The automaker expects sales of hybrids to exceed 5 million vehicles for the first time ever this year.Toyota expects fallout from the Iran war to cost it around $4.3 billion this financial year, the world’s largest automaker said on Friday, in one of the biggest warnings yet on the impact of the crisis on global companies.
Toyota reported an almost 50 per cent drop in quarterly earnings and said it expects full-year profit to decline by a fifth in the year that just started, as rising costs and supply snarls from the war outweighed surging demand for hybrid vehicles.
The automaker expects sales of hybrids to exceed 5 million vehicles for the first time ever this year. The results highlight the lopsided impact of the Middle East crisis, with higher energy prices driving more customers to fuel-efficient cars but not in enough numbers to offset underlying cost pressures.
Toyota reported an operating profit of 569.4 billion yen ($3.6 billion) for the three months to March 31, compared with 1.1 trillion yen a year earlier. For the current fiscal year, it expects an operating profit of 3 trillion yen.
That outlook was well below the 4.59 trillion yen median forecast in an LSEG poll of 23 analysts. Toyota shares declined after the report and ended down around 2.2 per cent at their lowest close since mid-October.
“It’s not about stepping on the brakes completely, but about identifying waste one by one and changing structures piece by piece, carrying out reform,” new CEO Kenta Kon, who assumed his role last month, told a briefing.
Kon praised Toyota’s ability to deliver nearly 3.8 trillion yen in operating profit in the financial year that just finished despite significant changes in the operating environment.
Middle East impact
In total, the impact of the Middle East crisis will be around 670 billion yen ($4.3 billion) in the year to the end of March 2027, Toyota said. That exceeded estimates given by many major companies so far, including airlines.

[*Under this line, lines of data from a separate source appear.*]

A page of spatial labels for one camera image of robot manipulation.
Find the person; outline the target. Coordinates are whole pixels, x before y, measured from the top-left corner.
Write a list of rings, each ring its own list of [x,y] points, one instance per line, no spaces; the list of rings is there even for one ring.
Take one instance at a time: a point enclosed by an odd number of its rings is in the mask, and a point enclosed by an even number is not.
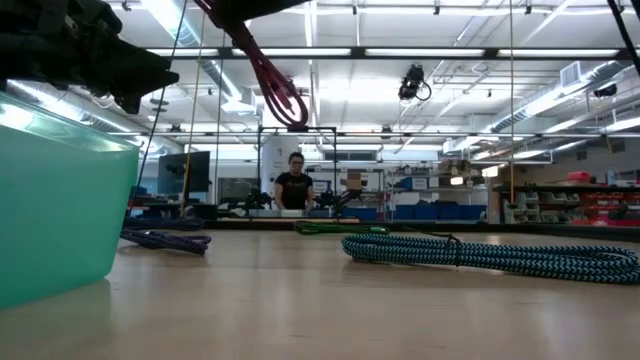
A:
[[[304,161],[300,152],[291,153],[289,170],[280,174],[274,182],[274,198],[280,210],[308,212],[313,206],[313,180],[303,173]]]

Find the white cylindrical tank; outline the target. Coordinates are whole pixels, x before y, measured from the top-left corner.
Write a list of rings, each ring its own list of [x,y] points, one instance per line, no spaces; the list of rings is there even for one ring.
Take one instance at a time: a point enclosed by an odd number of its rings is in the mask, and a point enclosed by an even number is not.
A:
[[[261,191],[273,195],[274,182],[289,171],[289,156],[299,150],[296,137],[273,136],[261,146],[260,187]]]

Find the black aluminium rig frame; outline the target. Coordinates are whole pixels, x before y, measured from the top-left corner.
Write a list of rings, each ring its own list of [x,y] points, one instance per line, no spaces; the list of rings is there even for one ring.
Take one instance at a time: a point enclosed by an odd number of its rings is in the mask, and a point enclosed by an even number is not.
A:
[[[553,99],[549,98],[544,101],[544,104],[538,104],[540,107],[536,107],[537,103],[540,102],[542,97],[549,95],[551,92],[547,92],[542,94],[540,97],[535,98],[529,101],[524,106],[524,110],[518,109],[517,114],[516,110],[514,110],[514,126],[516,123],[524,121],[525,118],[532,118],[534,115],[537,115],[540,112],[544,112],[548,110],[548,108],[542,108],[542,105],[547,106],[549,108],[552,102],[556,100],[559,102],[560,100],[566,100],[568,96],[573,93],[580,92],[584,90],[586,92],[587,88],[591,85],[593,87],[596,86],[596,80],[600,79],[596,75],[600,76],[600,74],[604,74],[605,67],[611,65],[625,65],[622,62],[629,62],[633,60],[633,64],[636,67],[636,70],[640,69],[640,61],[637,56],[638,48],[635,48],[631,44],[628,32],[625,30],[624,19],[621,17],[621,12],[615,2],[613,0],[609,1],[610,8],[607,11],[611,10],[612,16],[616,18],[616,23],[619,25],[619,30],[621,31],[621,35],[625,40],[626,47],[625,48],[522,48],[515,47],[514,52],[514,64],[517,61],[605,61],[605,64],[602,64],[602,71],[595,69],[591,70],[591,73],[584,75],[584,80],[580,80],[585,83],[585,85],[580,85],[578,87],[578,80],[576,82],[566,85],[567,88],[574,89],[573,92],[559,92],[557,96]],[[170,62],[175,61],[218,61],[221,66],[219,69],[218,78],[220,81],[224,78],[224,71],[222,71],[222,65],[224,61],[236,61],[236,60],[255,60],[257,59],[257,55],[249,55],[249,45],[240,45],[240,34],[235,34],[235,38],[232,39],[231,34],[226,33],[225,36],[229,36],[230,43],[233,46],[222,46],[222,47],[206,47],[200,43],[198,46],[173,46],[173,47],[147,47],[141,48],[147,50],[149,52],[155,53],[163,58],[168,58]],[[276,60],[308,60],[311,62],[311,67],[313,68],[313,61],[319,60],[353,60],[353,61],[365,61],[365,60],[384,60],[384,61],[399,61],[403,58],[406,59],[414,59],[414,60],[438,60],[438,61],[471,61],[477,60],[478,62],[487,62],[487,61],[509,61],[509,47],[363,47],[363,46],[355,46],[355,47],[266,47],[263,48],[262,54],[267,59],[276,59]],[[631,65],[623,66],[622,70],[619,73],[626,71],[626,67]],[[394,131],[393,126],[391,126],[391,131],[341,131],[337,127],[337,151],[340,149],[339,146],[339,138],[348,137],[348,138],[407,138],[407,141],[403,143],[404,145],[398,147],[396,150],[398,152],[403,151],[403,149],[408,146],[411,141],[417,138],[451,138],[462,139],[462,140],[472,140],[471,138],[478,139],[478,141],[482,141],[484,138],[502,138],[505,139],[506,142],[509,140],[510,144],[510,120],[509,114],[506,118],[499,118],[492,122],[491,126],[488,130],[482,131]],[[293,120],[288,124],[285,120],[278,120],[281,123],[281,127],[304,127],[310,125],[295,125]],[[538,132],[538,133],[515,133],[515,138],[523,138],[524,140],[544,140],[544,139],[576,139],[576,140],[605,140],[610,138],[620,138],[620,139],[631,139],[637,138],[640,139],[640,133],[620,133],[621,130],[616,130],[614,132],[613,126],[610,127],[611,130],[605,129],[605,132],[602,134],[591,134],[591,133],[558,133],[558,132]],[[236,134],[237,136],[249,136],[254,135],[256,138],[257,130],[251,132],[239,132]],[[169,132],[160,132],[159,130],[155,130],[155,127],[149,131],[141,132],[141,135],[149,135],[149,140],[152,141],[154,136],[159,138],[161,136],[165,137],[216,137],[219,138],[221,136],[231,137],[235,133],[233,131],[227,132],[206,132],[206,131],[193,131],[191,129],[188,132],[178,132],[178,131],[169,131]],[[520,165],[535,165],[538,164],[534,162],[520,162],[520,160],[514,160],[514,166],[516,164]],[[509,159],[504,160],[470,160],[471,163],[476,164],[484,164],[491,165],[492,167],[500,167],[501,165],[509,165]],[[207,229],[227,229],[227,230],[238,230],[240,229],[240,224],[257,224],[257,225],[247,225],[252,230],[263,229],[269,231],[275,230],[284,230],[287,226],[293,229],[293,225],[286,225],[285,218],[281,218],[281,220],[269,220],[271,218],[262,218],[266,219],[266,221],[259,222],[260,218],[249,217],[249,220],[242,220],[240,218],[230,218],[229,220],[224,220],[223,218],[219,218],[218,220],[210,220],[206,225],[204,225]],[[573,225],[552,225],[552,224],[502,224],[498,221],[497,224],[490,224],[487,220],[401,220],[396,222],[394,218],[387,222],[387,225],[390,226],[393,231],[400,232],[409,232],[409,231],[436,231],[442,230],[441,232],[453,232],[453,233],[522,233],[522,234],[538,234],[545,236],[564,236],[564,237],[575,237],[575,238],[590,238],[590,239],[599,239],[599,240],[607,240],[607,241],[620,241],[620,242],[629,242],[629,243],[640,243],[640,228],[632,228],[632,227],[608,227],[608,226],[573,226]]]

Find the black computer monitor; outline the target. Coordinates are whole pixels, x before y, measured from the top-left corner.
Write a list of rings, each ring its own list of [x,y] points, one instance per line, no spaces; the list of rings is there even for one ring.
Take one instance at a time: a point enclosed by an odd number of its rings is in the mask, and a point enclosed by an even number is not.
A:
[[[210,153],[165,155],[158,162],[157,192],[178,194],[188,184],[188,192],[206,193],[210,185]]]

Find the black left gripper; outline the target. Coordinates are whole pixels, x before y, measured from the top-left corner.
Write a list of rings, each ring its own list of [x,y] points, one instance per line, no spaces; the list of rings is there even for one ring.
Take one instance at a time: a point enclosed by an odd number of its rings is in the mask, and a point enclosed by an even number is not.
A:
[[[121,31],[121,20],[103,0],[0,0],[0,91],[10,80],[60,90],[87,86],[97,63],[93,42]],[[118,106],[133,115],[146,94],[179,80],[168,58],[137,47],[111,54],[99,75]]]

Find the green translucent plastic bin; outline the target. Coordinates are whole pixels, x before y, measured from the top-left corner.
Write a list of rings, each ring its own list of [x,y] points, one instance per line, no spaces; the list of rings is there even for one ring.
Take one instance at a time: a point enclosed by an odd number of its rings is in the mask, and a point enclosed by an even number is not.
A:
[[[139,150],[0,92],[0,309],[103,279]]]

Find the black metal rack frame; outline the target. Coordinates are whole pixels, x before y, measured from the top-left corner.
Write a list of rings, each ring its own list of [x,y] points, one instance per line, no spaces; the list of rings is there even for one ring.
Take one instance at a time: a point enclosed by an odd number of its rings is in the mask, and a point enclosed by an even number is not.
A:
[[[296,137],[299,142],[299,150],[300,152],[300,140],[304,140],[305,138],[311,138],[312,140],[320,140],[321,138],[326,138],[328,143],[333,146],[333,154],[336,154],[337,150],[337,129],[335,127],[265,127],[259,126],[257,130],[257,165],[256,165],[256,175],[258,182],[258,189],[261,193],[260,187],[260,165],[261,165],[261,146],[265,143],[267,139],[273,136],[287,136],[287,137]],[[272,196],[272,204],[278,206],[275,202],[274,193]]]

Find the black shelf rack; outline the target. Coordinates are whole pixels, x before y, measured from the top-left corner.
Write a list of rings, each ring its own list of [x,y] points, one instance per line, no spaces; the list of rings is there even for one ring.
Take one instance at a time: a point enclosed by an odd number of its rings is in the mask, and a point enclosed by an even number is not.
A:
[[[640,228],[640,187],[527,184],[493,191],[502,224]]]

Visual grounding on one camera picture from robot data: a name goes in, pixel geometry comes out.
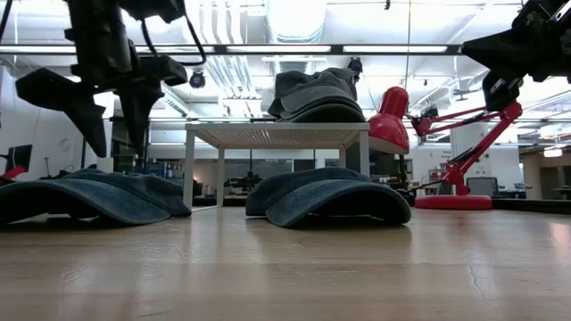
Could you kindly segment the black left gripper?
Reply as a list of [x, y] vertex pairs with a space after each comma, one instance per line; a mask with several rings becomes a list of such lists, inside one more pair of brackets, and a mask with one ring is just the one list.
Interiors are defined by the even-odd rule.
[[94, 153], [104, 158], [105, 108], [95, 103], [93, 93], [115, 91], [130, 141], [142, 150], [150, 111], [164, 93], [161, 81], [146, 79], [139, 68], [140, 60], [125, 27], [70, 28], [64, 30], [64, 36], [75, 45], [77, 62], [70, 71], [81, 83], [41, 68], [16, 80], [17, 95], [37, 107], [64, 112]]

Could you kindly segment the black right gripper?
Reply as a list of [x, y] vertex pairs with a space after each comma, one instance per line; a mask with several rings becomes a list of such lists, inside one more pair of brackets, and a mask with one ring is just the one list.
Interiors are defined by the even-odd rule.
[[514, 93], [524, 77], [543, 82], [563, 77], [571, 84], [571, 0], [528, 0], [511, 27], [468, 40], [462, 53], [484, 65], [484, 101]]

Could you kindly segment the blue denim cap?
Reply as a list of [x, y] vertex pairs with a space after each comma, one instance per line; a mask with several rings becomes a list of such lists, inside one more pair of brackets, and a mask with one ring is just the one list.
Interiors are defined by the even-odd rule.
[[75, 219], [108, 218], [141, 226], [192, 215], [184, 189], [153, 175], [82, 169], [60, 178], [16, 182], [0, 187], [0, 224], [43, 214]]

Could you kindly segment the black monitor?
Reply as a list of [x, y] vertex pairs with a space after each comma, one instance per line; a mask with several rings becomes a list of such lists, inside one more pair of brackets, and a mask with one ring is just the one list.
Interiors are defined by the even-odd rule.
[[23, 167], [24, 172], [27, 172], [29, 170], [32, 147], [32, 144], [13, 146], [8, 149], [6, 154], [2, 154], [1, 157], [6, 160], [5, 172], [16, 167]]

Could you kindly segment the grey monitor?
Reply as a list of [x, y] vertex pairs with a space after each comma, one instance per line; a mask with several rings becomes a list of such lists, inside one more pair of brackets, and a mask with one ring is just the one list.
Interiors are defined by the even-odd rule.
[[486, 195], [495, 197], [499, 193], [496, 177], [469, 177], [466, 183], [471, 195]]

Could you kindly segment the red desk lamp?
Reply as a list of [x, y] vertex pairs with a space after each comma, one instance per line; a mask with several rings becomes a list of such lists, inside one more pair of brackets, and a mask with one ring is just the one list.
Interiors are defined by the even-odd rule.
[[521, 104], [517, 102], [517, 95], [508, 93], [496, 96], [488, 99], [483, 107], [444, 116], [431, 113], [414, 117], [407, 113], [409, 102], [409, 94], [402, 87], [393, 86], [385, 91], [377, 114], [368, 121], [370, 147], [390, 154], [409, 153], [410, 140], [403, 124], [405, 118], [410, 120], [420, 137], [494, 118], [499, 120], [478, 144], [444, 164], [445, 173], [440, 181], [452, 185], [455, 188], [454, 194], [416, 196], [412, 191], [405, 193], [408, 198], [414, 200], [414, 206], [419, 209], [490, 210], [492, 198], [487, 195], [471, 194], [470, 188], [465, 184], [465, 174], [496, 139], [521, 116], [523, 110]]

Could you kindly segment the black overhead rig beam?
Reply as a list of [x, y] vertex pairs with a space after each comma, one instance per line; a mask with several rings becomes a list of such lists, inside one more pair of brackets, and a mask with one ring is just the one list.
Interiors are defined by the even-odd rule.
[[[462, 55], [461, 45], [205, 45], [207, 55]], [[0, 54], [74, 55], [73, 45], [0, 45]]]

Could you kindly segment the white perforated metal shelf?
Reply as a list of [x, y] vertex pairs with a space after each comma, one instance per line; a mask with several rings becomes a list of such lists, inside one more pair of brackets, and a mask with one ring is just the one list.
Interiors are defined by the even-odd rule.
[[336, 149], [346, 166], [346, 148], [360, 144], [360, 173], [370, 174], [369, 124], [361, 123], [203, 123], [186, 124], [183, 201], [193, 207], [194, 150], [197, 138], [218, 150], [219, 176], [215, 206], [223, 206], [225, 152], [227, 150]]

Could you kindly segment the dark navy cap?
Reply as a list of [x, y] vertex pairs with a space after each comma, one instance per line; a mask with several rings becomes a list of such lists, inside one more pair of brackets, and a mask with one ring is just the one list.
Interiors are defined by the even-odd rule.
[[294, 228], [310, 217], [377, 218], [390, 225], [411, 220], [410, 205], [396, 190], [339, 167], [311, 169], [263, 179], [248, 194], [245, 215]]

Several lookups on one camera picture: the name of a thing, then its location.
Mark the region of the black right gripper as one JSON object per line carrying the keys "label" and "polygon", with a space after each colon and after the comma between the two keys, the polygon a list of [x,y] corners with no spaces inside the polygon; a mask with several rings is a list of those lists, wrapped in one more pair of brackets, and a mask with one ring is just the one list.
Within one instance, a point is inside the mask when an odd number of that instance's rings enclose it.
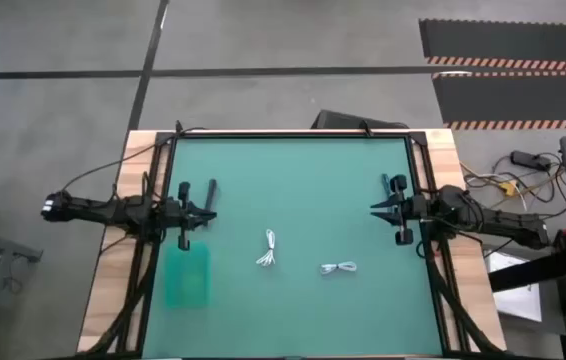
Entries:
{"label": "black right gripper", "polygon": [[399,230],[395,233],[395,241],[399,246],[413,243],[413,231],[407,226],[408,220],[421,220],[427,215],[427,201],[421,195],[406,196],[407,178],[405,175],[396,175],[390,179],[392,195],[385,201],[372,205],[372,208],[390,208],[390,212],[372,212]]}

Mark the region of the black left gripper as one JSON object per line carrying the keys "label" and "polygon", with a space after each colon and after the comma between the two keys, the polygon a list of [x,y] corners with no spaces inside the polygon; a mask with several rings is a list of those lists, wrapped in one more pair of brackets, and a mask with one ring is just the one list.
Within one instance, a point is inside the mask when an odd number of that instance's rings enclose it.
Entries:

The estimate assumes a full-year impact of about 400 billion yen from higher material and fuel costs, and roughly 270 billion yen from lower volumes and logistics delays, Toyota said.
The latest surge in energy prices heaps further pain on an industry already grappling with US tariffs and the rise of Chinese automakers. Volkswagen CEO Oliver Blume said this week tariffs represent a burden of 5 billion euros ($5.9 billion) a year on the German group’s operating profit.
Toyota said last week its sales in the Middle East fell sharply in March after shipments to the region were disrupted.
The outlook is the first issued by Toyota under Kon, who faces the challenge of steering the automaker through the impact of US President Donald Trump’s tariffs, which cut operating profit in the year just ended by 1.4 trillion yen.